[Python-Dev] microthreading vs. async io

Thu Feb 15 12:37:14 CET 2007

dustin at v.igoro.us wrote:

[...]
> microtreading:
>   Exploiting language features to use cooperative multitasking in tasks
>   that "read" like they are single-threaded.
>
> asynchronous IO:
>   Performing IO to/from an application in such a way that the
>   application does not wait for any IO operations to complete, but
>   rather polls for or is notified of the readiness of any IO operations.
>
>   
[...]
> Asyncore *only* implements asynchronous IO -- any "tasks" performed in
> its context are the direct result of an IO operation, so it's hard to
> say it implements cooperative multitasking (and Josiah can correct me if
> I'm wrong, but I don't think it intends to).
>
> Much of the discussion here has been about creating a single, unified
> asynchronous IO mechanism that would support *any* kind of cooperative
> multitasking library.  I have opinions on this ($0.02 each, bulk
> discounts available), but I'll keep them to myself for now.
>   
Talking only about async I/O in order to write cooperative tasks that 
"smell" single threaded is to
restricted IMO.

If there are a number of cooperative tasks that "read" single-threaded 
(or sequential) than the goal
is to avoid a _blocking operation_ in any of them because the other 
tasks could do useful things
in the meantime.

But there are a number of different blocking operations, not only async 
IO (which is easily
handled by select()) but also:

- waiting for a child process to exit
- waiting for a posix thread to join()
- waiting for a signal/timer
- ...

Kevent (kernel event) on BSD e.g. tries to provide a common 
infrastructure to provide a file descriptor
where one can push some conditions onto and select() until one of the 
conditions is met. Unfortunately,
thread joining is not covered by it, so one cannot wait (without some 
form of busy looping) until one
of the conditions is true if thread joining is one of them, but for all 
the other cases it would be possible.

There are many other similar approaches (libevent, notify, to name a few).

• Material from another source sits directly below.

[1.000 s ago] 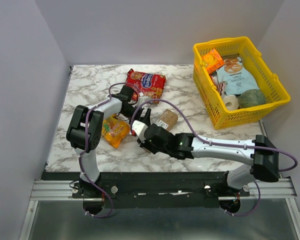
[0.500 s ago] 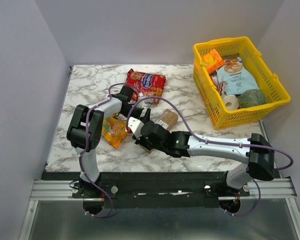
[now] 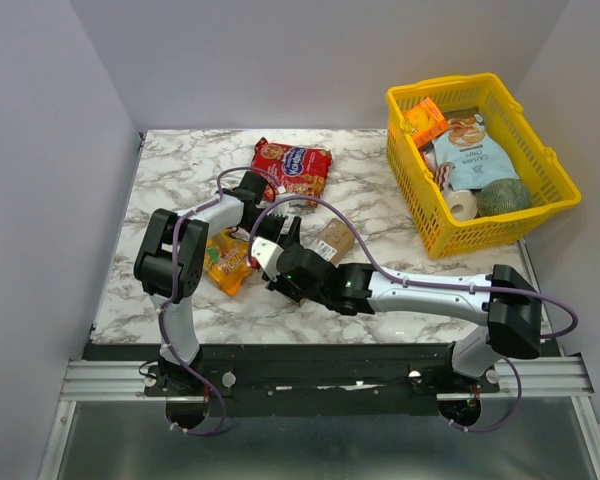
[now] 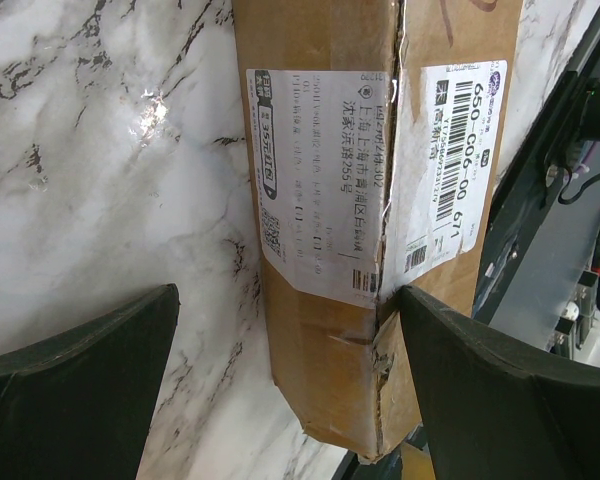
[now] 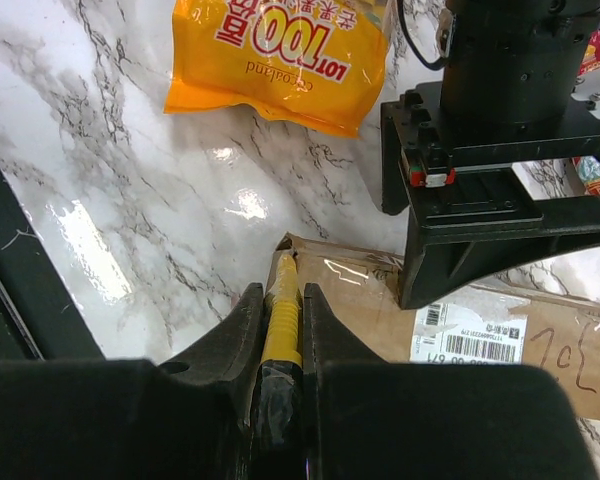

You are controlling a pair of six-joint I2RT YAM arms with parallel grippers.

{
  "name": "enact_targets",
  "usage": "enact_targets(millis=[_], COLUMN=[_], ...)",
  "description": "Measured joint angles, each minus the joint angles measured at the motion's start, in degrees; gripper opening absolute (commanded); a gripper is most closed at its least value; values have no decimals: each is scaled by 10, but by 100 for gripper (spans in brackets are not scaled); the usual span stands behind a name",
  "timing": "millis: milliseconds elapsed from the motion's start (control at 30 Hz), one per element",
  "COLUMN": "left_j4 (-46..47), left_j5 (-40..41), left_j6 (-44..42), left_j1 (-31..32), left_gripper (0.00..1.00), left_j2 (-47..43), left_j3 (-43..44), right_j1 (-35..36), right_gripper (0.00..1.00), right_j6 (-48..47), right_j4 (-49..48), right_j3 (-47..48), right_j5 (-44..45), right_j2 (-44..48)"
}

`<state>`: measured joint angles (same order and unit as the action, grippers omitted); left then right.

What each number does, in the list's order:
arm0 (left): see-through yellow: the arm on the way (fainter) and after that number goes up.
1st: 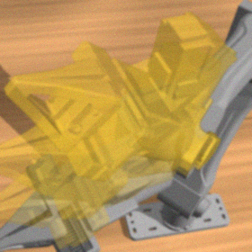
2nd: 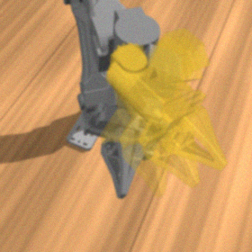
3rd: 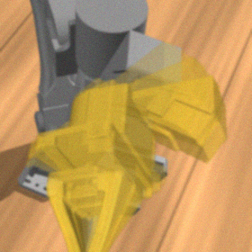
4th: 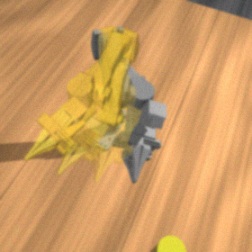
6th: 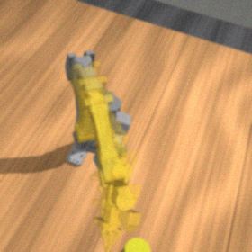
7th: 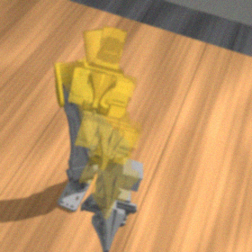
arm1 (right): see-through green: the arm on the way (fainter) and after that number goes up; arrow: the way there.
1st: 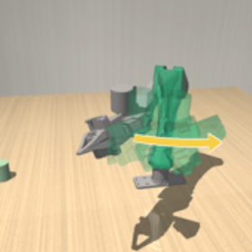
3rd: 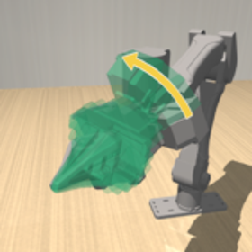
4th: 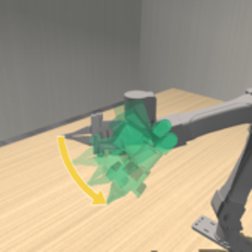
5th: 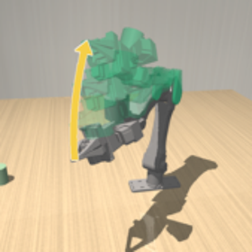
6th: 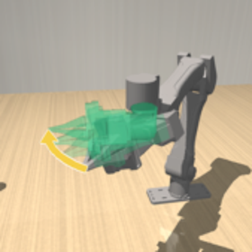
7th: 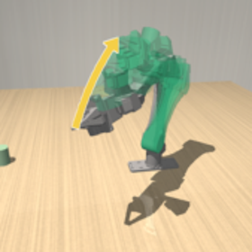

So in order to avoid blocking in a task, I'd prefer that the task:

- declaratively specifies what kind of conditions (events) it wants to 
wait for. (API)

If that declaration is a function call, then this function could 
implicitely yield if the underlying implementation
would be stackless or greenlet based.

Kevent on BSD systems already has a usable API for defining the 
conditions by structures and there is
also a python module for it.

The important point IMO is to have an agreed API for declaring the 
conditions a task wants to wait for.
The underlying implementation in a scheduler would be free to use 
whatever event library it wants to
use.

E.g. have a wait(events = [], timeout = -1) method would be sufficient 
for most cases, where an event would specify

- resource type (file, process, timer, signal, ...)
- resource id (fd, process id, timer id, signal number, ...)
- filter/flags (when to fire, e.g. writable, readable exception for fd, ...)
- ...

the result could be a list of events that have "fired", more or less 
similar to the events in the argument list,
but with added information on the exact condition.

The task would return from wait(events) when at least 1 of the 
conditions is met. The task then knows e.g.
that an fd is readable and can then do the read() on its own in the way 
it likes to do it, without being forced
to let some uber framework do the low level IO. Just the waiting for 
conditions without blocking the
application is important.

I have implemented something like the above, based on greenlets.

In addition to the event types specified by BSD kevent(2) I've added a 
TASK and CHANNEL resource type
for the events, so that I can wait for tasks to complete or send/receive 
messages to/from other tasks without
blocking the application.

But the implementation is not the important thing, the API is, and then 
we can start writing competing implementations.

Joachim